U.S. news outlets have revealed another major security breach involving the agency responsible for protecting President Barack Obama and his family.
The reports say an armed guard for a private security firm got on an elevator with Obama during his visit to the Centers for Disease Control and Prevention in the southeastern city of Atlanta last month to discuss the Ebola crisis. The guard began taking pictures of Obama with his cellphone camera, ignoring demands by the Secret Service that he stop.
The Secret Service did not know the guard was carrying a gun until he was fired by his supervisor, and learned later that he had three prior convictions for assault and battery.
The Atlanta incident was revealed hours after Secret Service chief Julia Pierson testified before a congressional committee about an Army veteran who climbed the White House fence and ran into the building before he was apprehended.
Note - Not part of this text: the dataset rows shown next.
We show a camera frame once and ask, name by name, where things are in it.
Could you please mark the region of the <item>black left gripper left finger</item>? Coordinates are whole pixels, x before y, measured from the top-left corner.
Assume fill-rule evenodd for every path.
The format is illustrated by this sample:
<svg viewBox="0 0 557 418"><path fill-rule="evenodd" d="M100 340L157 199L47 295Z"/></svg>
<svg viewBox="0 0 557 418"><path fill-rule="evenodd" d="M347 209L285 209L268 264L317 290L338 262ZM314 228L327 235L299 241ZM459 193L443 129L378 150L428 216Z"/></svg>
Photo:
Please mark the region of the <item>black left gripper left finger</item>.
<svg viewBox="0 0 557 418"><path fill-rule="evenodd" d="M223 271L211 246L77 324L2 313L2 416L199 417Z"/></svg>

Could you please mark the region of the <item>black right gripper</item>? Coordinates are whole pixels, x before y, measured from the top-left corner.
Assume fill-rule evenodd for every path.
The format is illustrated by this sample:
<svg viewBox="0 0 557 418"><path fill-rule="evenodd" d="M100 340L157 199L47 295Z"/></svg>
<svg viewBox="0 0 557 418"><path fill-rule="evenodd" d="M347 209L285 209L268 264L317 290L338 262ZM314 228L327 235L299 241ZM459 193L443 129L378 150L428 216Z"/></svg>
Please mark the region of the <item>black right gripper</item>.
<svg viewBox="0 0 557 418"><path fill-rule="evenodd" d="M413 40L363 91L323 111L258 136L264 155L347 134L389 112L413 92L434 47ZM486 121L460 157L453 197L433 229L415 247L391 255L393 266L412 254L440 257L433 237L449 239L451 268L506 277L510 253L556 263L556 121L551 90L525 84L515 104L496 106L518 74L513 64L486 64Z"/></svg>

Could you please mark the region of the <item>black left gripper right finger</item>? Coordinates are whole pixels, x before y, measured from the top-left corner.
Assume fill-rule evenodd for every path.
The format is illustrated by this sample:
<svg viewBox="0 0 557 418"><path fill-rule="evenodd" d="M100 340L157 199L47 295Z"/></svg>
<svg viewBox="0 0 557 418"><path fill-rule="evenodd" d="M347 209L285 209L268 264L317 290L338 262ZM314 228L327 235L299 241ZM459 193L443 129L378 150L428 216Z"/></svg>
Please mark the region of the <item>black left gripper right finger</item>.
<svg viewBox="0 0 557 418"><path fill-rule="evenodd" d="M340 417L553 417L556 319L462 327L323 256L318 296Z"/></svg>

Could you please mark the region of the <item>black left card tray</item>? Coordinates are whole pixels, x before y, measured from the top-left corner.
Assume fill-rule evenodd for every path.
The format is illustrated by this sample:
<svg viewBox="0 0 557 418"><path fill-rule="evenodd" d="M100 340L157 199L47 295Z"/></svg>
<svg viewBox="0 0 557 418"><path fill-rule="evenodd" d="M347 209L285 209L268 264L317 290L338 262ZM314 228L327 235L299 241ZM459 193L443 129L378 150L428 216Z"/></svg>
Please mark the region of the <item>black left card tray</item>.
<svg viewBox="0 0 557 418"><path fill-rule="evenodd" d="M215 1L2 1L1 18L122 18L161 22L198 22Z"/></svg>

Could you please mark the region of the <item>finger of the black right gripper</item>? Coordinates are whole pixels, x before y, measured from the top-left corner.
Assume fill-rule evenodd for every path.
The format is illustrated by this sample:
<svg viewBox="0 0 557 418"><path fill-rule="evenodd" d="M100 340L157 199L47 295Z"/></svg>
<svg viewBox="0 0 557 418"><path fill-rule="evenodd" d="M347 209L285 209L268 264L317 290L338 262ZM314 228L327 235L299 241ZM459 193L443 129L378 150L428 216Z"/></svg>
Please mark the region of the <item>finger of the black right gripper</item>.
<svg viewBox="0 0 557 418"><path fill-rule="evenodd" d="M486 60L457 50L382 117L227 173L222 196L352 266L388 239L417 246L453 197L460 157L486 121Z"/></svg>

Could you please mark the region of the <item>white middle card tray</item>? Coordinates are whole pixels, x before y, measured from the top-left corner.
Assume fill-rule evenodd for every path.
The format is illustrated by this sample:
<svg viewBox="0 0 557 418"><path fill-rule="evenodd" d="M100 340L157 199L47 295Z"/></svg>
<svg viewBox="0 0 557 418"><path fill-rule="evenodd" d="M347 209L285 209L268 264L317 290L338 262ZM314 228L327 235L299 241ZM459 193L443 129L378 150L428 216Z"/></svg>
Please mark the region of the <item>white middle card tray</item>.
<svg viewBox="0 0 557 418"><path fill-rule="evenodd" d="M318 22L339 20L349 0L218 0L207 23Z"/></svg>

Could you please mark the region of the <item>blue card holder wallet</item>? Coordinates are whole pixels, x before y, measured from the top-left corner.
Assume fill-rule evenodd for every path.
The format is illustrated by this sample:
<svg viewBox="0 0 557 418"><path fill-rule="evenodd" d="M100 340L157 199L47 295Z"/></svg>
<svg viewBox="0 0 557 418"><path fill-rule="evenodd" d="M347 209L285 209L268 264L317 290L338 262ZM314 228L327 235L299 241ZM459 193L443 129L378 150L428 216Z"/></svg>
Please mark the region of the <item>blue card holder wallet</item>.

That incident occurred September 19, just three days after the Atlanta one.
Secret Service chief Julia Pierson told the U.S. House Oversight Committee that Omar Gonzalez, 42, barreled past one agent, and was only caught after running into the ceremonial rooms on the first floor of the White House.
The Secret Service at first said Gonzalez was arrested just inside an unlocked White House door, and that he was unarmed at the time. The president and his daughters had left the residence shortly before the incident — which happened just three days after the security breach at the CDC.
“It’s clear that our security plan was not properly executed. This is unacceptable and I take full responsibility and I will make sure that it does not happen again,” Pierson explained.
Pierson’s admission failed to satisfy committee chairman Darrell Issa, who said a series of lapses in recent years raised questions about the Secret Service’s leadership.
“The Secret Service must show us how there is a clear path back to public trust,” said Issa.
In one 2011 incident, gunfire hit the White House, but damage from the bullets was only discovered days later.
In other Secret Service wrongdoing, agents were involved in a prostitution scandal on a presidential trip to Colombia in 2012, and a night of drinking in March that led to three agents being sent home from a presidential trip to Amsterdam.
Gonzalez served with the U.S. Army during the nine-year war in Iraq. He is now being held in Washington and facing a charge of entering a restricted building while carrying a weapon. If convicted, he faces up to 10 years in prison.